What you will do — In the material below, find the span from the line with "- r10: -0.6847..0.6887" to the line with "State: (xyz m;" and transcribe only those lines, exactly, ends included, without the pictures.

··· Records to process

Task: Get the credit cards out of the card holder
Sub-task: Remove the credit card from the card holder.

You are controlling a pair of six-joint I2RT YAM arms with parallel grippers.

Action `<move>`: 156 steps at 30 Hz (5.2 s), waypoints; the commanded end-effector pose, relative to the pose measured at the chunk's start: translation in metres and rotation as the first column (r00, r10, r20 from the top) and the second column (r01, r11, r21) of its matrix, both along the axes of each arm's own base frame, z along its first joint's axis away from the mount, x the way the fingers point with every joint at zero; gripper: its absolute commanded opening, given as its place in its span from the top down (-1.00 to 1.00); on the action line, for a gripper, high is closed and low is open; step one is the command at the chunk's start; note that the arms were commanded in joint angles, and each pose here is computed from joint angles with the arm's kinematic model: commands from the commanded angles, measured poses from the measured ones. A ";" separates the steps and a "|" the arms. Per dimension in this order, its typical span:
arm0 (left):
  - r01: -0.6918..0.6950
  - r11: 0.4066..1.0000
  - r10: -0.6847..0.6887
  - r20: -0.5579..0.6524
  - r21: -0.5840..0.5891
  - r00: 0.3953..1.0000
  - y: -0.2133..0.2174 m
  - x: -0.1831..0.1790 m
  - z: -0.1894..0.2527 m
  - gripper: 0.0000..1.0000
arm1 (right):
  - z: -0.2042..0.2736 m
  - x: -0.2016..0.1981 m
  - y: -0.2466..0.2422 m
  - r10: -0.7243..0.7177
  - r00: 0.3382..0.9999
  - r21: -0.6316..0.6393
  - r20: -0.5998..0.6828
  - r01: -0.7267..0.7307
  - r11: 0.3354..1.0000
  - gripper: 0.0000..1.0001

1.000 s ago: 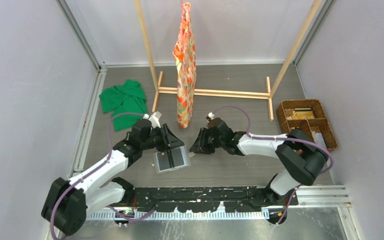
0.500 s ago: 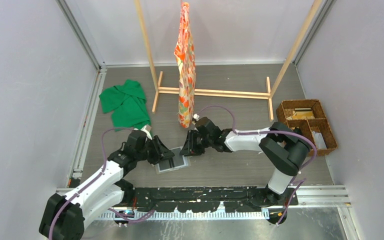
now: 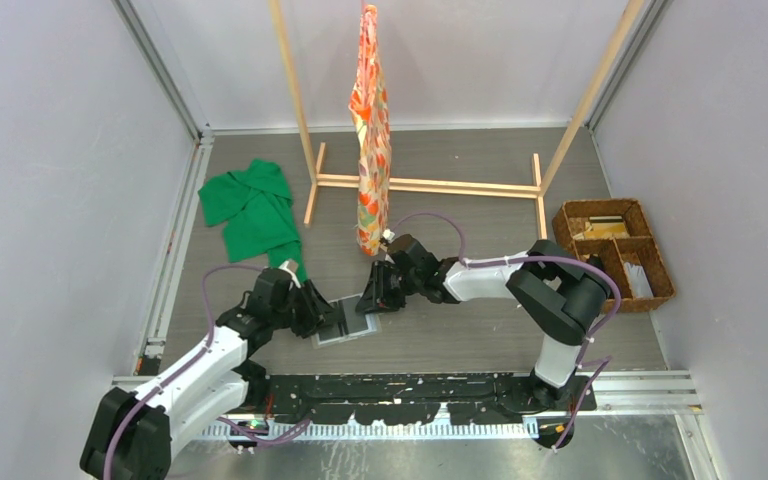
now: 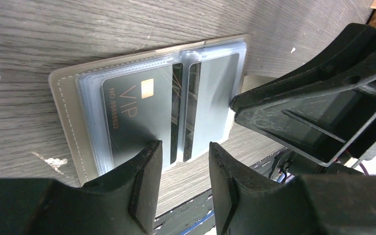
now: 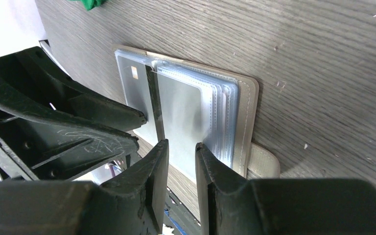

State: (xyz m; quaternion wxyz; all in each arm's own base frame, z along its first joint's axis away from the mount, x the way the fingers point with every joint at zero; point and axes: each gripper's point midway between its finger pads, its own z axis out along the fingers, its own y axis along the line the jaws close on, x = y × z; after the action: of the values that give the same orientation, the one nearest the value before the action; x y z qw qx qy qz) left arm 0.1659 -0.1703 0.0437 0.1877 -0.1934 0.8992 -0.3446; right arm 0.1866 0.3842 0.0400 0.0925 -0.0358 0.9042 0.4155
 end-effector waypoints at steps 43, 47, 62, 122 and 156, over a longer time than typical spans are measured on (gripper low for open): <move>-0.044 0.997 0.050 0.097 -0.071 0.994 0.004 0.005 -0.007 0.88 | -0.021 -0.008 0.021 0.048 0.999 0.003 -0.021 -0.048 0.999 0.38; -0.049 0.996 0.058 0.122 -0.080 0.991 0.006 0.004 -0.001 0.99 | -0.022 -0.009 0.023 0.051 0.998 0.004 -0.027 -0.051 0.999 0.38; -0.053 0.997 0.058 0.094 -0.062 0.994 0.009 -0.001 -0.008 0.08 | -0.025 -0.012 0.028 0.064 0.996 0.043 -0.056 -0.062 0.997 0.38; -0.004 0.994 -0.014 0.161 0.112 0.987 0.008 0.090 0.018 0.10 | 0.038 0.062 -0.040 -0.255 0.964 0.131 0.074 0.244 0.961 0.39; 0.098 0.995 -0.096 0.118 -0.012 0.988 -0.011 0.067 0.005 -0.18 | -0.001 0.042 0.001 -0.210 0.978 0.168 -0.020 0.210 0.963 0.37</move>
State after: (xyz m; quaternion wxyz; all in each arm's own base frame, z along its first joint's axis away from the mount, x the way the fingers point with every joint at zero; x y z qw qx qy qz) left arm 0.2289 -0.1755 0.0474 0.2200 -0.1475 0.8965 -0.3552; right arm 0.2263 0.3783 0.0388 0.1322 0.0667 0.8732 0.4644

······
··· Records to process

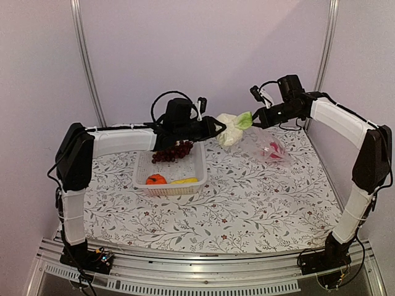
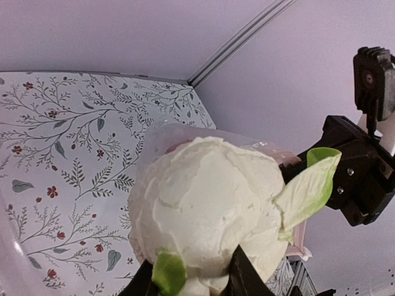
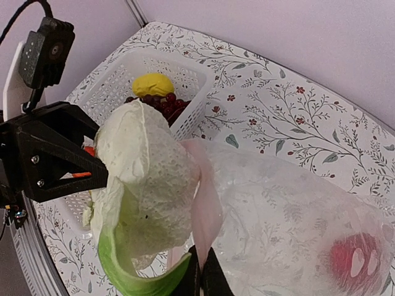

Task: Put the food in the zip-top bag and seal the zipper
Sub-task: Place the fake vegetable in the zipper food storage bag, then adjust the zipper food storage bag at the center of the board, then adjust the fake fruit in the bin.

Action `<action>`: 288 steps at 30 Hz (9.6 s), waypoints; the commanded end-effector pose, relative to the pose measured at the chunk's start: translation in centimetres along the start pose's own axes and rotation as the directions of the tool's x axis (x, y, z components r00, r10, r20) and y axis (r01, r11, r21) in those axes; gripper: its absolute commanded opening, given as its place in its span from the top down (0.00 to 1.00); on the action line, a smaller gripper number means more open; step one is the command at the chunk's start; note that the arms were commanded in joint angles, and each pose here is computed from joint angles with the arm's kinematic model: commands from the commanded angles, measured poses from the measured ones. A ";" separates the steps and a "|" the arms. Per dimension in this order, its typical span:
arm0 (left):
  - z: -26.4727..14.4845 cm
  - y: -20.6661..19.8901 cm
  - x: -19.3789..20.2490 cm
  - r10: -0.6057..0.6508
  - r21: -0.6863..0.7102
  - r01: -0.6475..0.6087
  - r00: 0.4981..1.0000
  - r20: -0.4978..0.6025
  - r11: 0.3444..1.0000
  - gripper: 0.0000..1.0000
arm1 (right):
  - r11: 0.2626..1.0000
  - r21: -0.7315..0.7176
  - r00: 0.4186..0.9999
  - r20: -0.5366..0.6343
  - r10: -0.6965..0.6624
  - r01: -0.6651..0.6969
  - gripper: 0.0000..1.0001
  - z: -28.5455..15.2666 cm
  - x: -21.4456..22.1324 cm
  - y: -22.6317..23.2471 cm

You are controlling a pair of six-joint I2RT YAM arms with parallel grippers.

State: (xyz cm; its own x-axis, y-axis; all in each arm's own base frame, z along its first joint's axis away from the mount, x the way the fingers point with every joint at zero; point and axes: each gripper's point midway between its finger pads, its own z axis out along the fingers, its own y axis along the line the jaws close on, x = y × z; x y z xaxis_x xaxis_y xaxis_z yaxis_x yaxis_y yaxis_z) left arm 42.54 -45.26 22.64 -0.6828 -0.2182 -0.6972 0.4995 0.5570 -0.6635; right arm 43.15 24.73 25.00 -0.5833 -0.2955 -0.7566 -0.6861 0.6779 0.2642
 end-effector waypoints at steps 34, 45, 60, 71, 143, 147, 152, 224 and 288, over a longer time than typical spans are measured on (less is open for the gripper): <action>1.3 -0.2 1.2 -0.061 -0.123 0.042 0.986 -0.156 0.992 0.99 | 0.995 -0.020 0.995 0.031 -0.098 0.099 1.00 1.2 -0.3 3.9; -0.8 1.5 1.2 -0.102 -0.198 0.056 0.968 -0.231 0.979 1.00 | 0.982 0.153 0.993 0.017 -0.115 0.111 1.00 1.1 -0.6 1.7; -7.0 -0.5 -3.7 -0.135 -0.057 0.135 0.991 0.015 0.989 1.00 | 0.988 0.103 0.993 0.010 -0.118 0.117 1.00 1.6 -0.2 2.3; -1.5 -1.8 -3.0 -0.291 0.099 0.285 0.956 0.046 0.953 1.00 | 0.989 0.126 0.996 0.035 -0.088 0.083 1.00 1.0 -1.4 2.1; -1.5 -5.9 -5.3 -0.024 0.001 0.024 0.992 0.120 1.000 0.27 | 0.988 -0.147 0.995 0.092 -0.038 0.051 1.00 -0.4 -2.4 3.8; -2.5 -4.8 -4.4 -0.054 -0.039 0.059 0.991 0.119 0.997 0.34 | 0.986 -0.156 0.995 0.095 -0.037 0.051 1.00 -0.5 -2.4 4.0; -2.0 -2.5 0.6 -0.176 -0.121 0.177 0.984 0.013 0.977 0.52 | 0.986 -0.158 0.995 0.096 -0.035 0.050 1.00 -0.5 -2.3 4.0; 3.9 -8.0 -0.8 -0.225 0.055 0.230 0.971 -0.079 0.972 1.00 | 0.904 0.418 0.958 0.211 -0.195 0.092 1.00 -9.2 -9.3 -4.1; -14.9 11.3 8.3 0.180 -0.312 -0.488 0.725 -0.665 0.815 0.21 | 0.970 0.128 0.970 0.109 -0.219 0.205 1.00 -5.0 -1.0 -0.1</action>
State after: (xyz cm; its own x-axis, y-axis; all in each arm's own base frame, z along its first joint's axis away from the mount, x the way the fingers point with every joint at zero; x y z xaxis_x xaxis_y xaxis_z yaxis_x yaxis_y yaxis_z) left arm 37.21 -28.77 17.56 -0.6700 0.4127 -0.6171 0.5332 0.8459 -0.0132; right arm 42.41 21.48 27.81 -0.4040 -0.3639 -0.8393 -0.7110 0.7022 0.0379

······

Written solution —
  - r10: -0.6847..0.6887
  - r20: -0.5579..0.6524
  - r21: -0.5840..0.5891
  - r00: 0.3953..1.0000
  - y: -0.2133..0.2174 m
  - x: -0.1831..0.1790 m
  - z: -0.1894..0.2527 m
  - gripper: 0.0000..1.0000
arm1 (right):
  - z: -0.2042..0.2736 m
  - x: -0.2016..0.1981 m
  - y: -0.2466..0.2422 m
  - r10: -0.7243..0.7177
  - r00: 0.3382..0.9999
  - r21: -0.6316..0.6393
  - r20: -0.5998..0.6828
  - r01: -0.7267..0.7307
  - r11: 0.3354..1.0000
  - gripper: 0.0000..1.0001

1.000 s ago: 
0.500 s ago: 
now: 
now: 
now: 

State: (xyz m; quaternion wxyz; all in each arm's own base frame, z along its first joint's axis away from the mount, x the way the fingers point with every joint at zero; point and axes: each gripper's point midway between its finger pads, its own z axis out along the fingers, its own y axis along the line the jaws close on, x = y × z; after the action: of the values that give the same orientation, the one nearest the value before the action; x y z qw qx qy qz) left arm 0.1659 -0.1703 0.0437 0.1877 -0.1934 0.8992 -0.3446; right arm 0.1866 0.3842 0.0400 0.0925 -0.0358 0.9042 0.4155

The exercise requires nothing else.